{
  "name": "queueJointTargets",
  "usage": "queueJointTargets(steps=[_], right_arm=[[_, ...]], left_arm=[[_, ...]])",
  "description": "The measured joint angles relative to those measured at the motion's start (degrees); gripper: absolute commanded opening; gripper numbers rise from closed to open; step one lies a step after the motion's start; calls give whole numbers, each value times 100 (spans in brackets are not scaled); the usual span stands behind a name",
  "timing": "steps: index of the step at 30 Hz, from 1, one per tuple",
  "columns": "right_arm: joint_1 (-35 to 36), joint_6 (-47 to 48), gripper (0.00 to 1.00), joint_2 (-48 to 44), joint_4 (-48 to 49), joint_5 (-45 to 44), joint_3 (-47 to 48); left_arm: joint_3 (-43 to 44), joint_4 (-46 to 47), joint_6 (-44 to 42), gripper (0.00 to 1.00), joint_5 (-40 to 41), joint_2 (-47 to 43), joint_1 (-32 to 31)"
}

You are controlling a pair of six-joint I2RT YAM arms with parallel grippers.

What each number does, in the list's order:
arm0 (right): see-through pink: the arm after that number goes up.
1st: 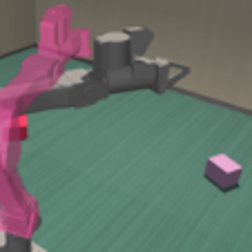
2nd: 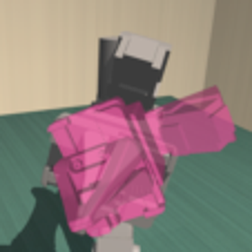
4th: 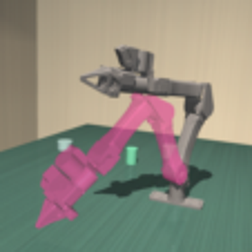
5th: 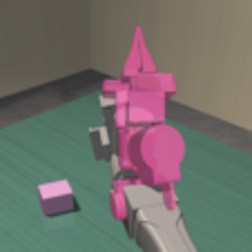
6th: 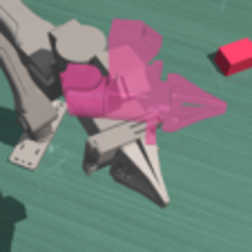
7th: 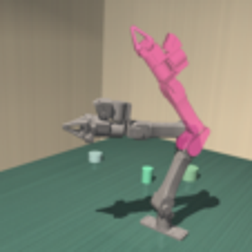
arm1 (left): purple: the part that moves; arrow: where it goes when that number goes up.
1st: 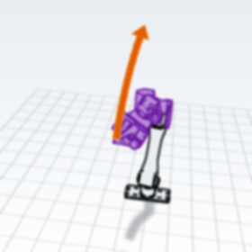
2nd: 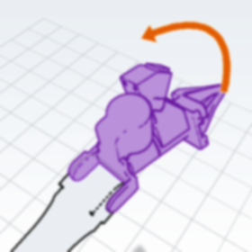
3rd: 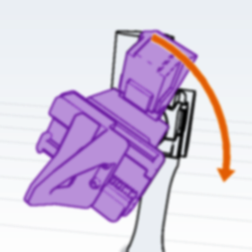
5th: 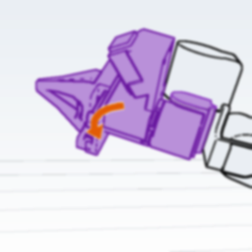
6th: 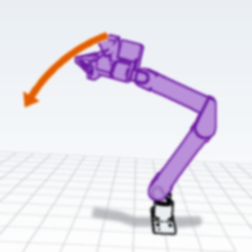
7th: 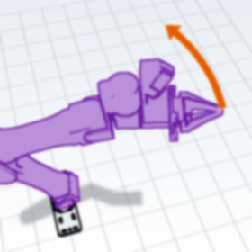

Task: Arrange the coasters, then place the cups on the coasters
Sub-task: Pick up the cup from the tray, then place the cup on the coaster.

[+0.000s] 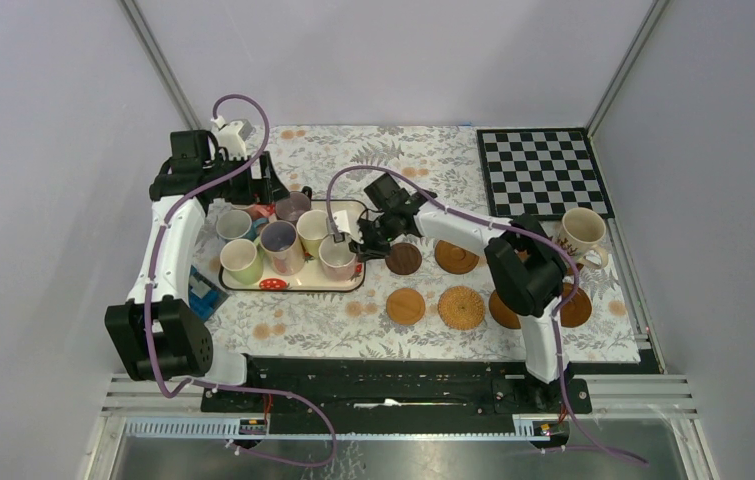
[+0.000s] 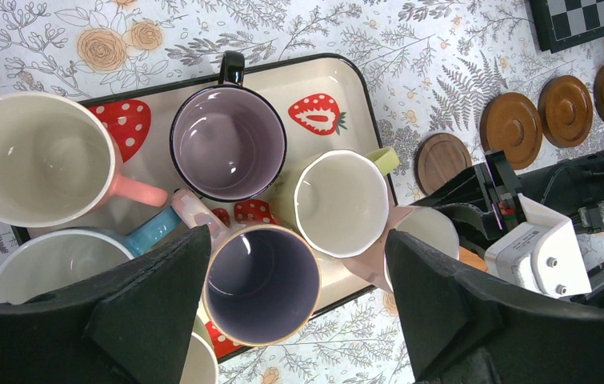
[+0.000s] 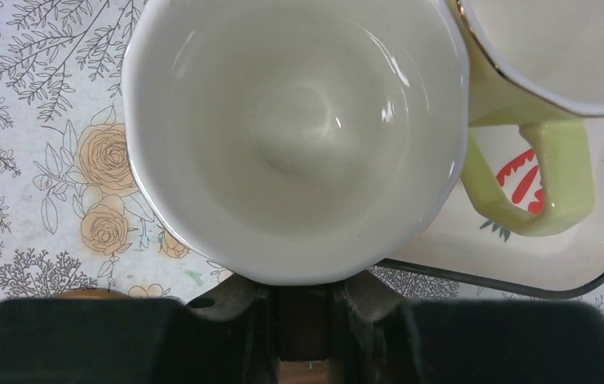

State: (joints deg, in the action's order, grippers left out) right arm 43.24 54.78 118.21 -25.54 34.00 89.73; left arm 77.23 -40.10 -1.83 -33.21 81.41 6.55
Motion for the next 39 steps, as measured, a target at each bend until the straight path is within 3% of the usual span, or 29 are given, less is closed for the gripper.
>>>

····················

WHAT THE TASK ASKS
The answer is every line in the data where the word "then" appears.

TASK OUTPUT
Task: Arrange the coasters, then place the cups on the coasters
Sub-task: Pick up the cup from the tray, then place the cup on the coaster.

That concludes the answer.